Um ano antes, e retirando o efeito extraordinário que obrigou a empresa a reconhecer uma imparidade (perda potencial) de 12,3 milhões após a revogação da licença diamantífera em Angola, os prejuízos tinham sido da ordem de um milhão de euros, e de 400 mil euros em 2010.O passivo agravou-se para os 18,9 milhões de euros.

No final de 2012, segundo o relatório e contas (o último disponível), a empresa tinha um capital próprio negativo de sete milhões de euros, subsistindo graças ao apoio financeiro do Estado, por via da Parpública. Em 2012, a SPE recebeu 1,86 milhões de euros em suprimentos da holding de participações estatais, fundamentais para manter a actividade e não entrar em incumprimento face às dívidas contraídas.

Conforme já noticiou o PÚBLICO, a SPE depende da participação de 49% que detém na Sociedade Mineira do Lucapa (SML), dedicada à exploração de diamantes no Nordeste de Angola e onde a empresa estatal angolana Endiama detém a maioria, com os seus 51%. Na sequência de vários problemas, nomeadamente financeiros, e de desentendimentos entre os dois accionistas sobre a estratégia a seguir, o ponto de ruptura entre a SPE e o Governo angolano deu-se em Outubro de 2011.

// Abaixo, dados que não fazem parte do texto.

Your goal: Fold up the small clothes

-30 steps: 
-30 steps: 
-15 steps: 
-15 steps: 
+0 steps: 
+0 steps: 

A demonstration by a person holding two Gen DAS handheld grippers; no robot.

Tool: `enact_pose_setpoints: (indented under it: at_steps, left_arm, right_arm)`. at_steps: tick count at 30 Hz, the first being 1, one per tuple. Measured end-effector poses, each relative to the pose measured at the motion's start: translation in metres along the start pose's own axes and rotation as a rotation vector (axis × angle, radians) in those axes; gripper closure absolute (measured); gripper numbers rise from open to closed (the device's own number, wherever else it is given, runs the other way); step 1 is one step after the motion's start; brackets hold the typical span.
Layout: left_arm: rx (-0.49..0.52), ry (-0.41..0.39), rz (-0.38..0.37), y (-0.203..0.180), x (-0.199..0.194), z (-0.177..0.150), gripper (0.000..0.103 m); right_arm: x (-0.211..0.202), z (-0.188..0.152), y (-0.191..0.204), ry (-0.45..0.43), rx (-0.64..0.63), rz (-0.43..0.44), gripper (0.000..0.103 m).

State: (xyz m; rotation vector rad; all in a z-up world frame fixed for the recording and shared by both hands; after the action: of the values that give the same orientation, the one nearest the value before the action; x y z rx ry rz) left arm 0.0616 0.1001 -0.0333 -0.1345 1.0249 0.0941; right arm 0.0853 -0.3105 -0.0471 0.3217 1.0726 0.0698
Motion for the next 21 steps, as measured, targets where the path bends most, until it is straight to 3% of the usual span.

Nessa altura, o Ministério da Geologia e Minas de Angola publicou um decreto executivo em que revogou a licença de exploração mineira à empresa participada pelo Estado português. Uma acção que a SPE já apelidou de "acto ilegal e mesmo inamistoso". Seguiram-se várias acções para contestar a decisão, incluindo o recurso ao Tribunal Supremo de Luanda.

Sem resultados, a empresa mudou de estratégia e apostou na constituição de um tribunal arbitral. Ou, mais concretamente, de dois, já que um visa a Endiama, por via da "violação do contrato de concessão" e do contrato de sociedade, e outro o próprio Estado angolano, devido à "violação das normas de salvaguarda do seu investimento estrangeiro, para salvaguarda dos prejuízos resultantes do resgate da concessão".

Assim, a SPE pretende vir a receber duas indemnizações distintas. Só que, desde que apostou nesta estratégia, em Junho de 2012, o processo conheceu poucos desenvolvimentos. E, no relatório e conta de 2012, lia-se que a sustentabilidade económica "depende do futuro da sua participada SML", isto é, da "reversão da concessão resgatada" pelas autoridades angolanas ou "de uma indemnização compensatória".